Les experts, comme ceux de la SNCF, soulignent que le principal problème réside dans la neige qui s'accumule sous les rames. À cause de la vitesse des trains, la neige est soulevée et se compresse, se transformant en blocs de glace. Ces derniers peuvent non seulement endommager le matériel roulant mais également entraîner des dysfonctionnements au niveau des aiguillages, essentiels pour la circulation des trains. "Sans aiguilles opérationnelles, le trafic est paralysé," explique un aiguilleur, qui préfère garder l'anonymat.
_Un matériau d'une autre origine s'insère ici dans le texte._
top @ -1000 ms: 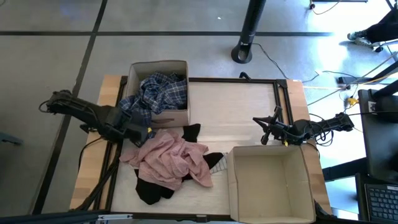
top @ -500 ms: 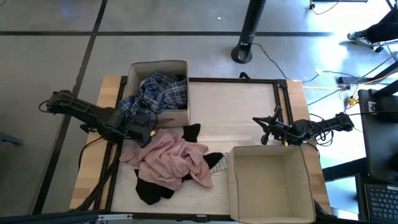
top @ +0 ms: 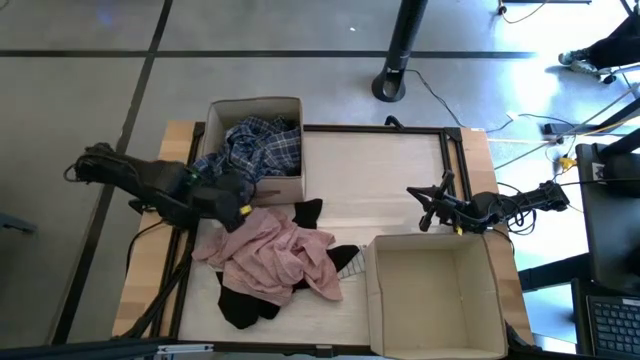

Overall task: Sort clothes
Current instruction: Put the blue pajamas into the top white laundry organizer

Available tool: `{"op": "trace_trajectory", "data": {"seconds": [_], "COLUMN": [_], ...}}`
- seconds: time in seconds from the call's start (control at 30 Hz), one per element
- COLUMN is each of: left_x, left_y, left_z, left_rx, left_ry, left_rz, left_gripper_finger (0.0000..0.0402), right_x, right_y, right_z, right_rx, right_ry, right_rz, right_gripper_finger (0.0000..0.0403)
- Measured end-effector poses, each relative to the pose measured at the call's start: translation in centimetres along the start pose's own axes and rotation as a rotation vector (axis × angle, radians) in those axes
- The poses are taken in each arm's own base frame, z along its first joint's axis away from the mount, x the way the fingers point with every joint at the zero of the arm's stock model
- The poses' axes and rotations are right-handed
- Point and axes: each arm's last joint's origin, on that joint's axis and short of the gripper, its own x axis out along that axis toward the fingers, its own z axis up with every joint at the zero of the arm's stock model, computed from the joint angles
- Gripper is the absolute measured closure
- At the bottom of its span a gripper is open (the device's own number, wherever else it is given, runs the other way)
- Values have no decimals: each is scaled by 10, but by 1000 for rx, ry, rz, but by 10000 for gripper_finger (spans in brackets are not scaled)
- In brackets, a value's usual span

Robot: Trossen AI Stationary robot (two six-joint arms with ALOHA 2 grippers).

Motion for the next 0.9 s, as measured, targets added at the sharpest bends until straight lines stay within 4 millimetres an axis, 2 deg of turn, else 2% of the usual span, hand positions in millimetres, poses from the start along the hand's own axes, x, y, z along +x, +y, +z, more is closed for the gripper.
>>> {"op": "trace_trajectory", "data": {"seconds": [0.23,0.37,0.5,0.6,0.7,0.8,0.9], "left_x": [-62,-85,-99,-102,-95,-77,-51], "left_y": [27,44,60,70,78,83,87], "left_z": [45,64,79,87,91,91,90], "left_rx": [80,107,113,103,107,115,103], "left_ry": [-353,-495,-576,-594,-575,-520,-457], "left_rz": [170,356,523,564,544,541,539], "left_gripper_finger": [398,400,400,399,400,400,398], "right_x": [0,0,0,0,0,0,0], "right_y": [0,0,0,0,0,0,0], "right_z": [0,0,0,0,0,0,0], "right_rx": [1,1,1,-3,-5,-5,-5], "right_ry": [-1,-1,0,0,0,0,0], "right_rz": [0,0,0,1,1,1,1], "right_gripper_finger": [386,386,386,386,386,386,386]}}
En outre, le gel peut également affecter la caténaire, le réseau de câbles au-dessus des trains, en provoquant un détachement qui risque d'entraîner des accidents. Pour pallier ces défis, les opérateurs de transport mettent en œuvre divers dispositifs hivernaux, comme le pré-positionnement de chasse-neige. Le ministre des Transports a ainsi annoncé que 43 chasse-neige étaient prêts à intervenir durant les périodes de fortes chutes de neige.
La RATP a aussi renforcé ses mesures, avec des circulations de trains nocturnes sur les lignes à risque afin d’éviter la formation de verglas. Malgré ces efforts, la neige reste un facteur imprévisible, tenant les voyageurs en haleine. Le retour à la normale dépendra grandement des conditions climatiques, mais aussi de la capacité des infrastructures à s’adapter à ces événements extrêmes.
Comme le souligne un rapport récent de Le Monde, les effets du changement climatique sur les hivers en France pourraient aggraver ces situations, rendant la gestion du réseau ferroviaire encore plus complexe dans les années à venir. Il est donc essentiel de poursuivre les investissements dans des infrastructures adaptées pour minimiser l'impact des intempéries sur le transport public.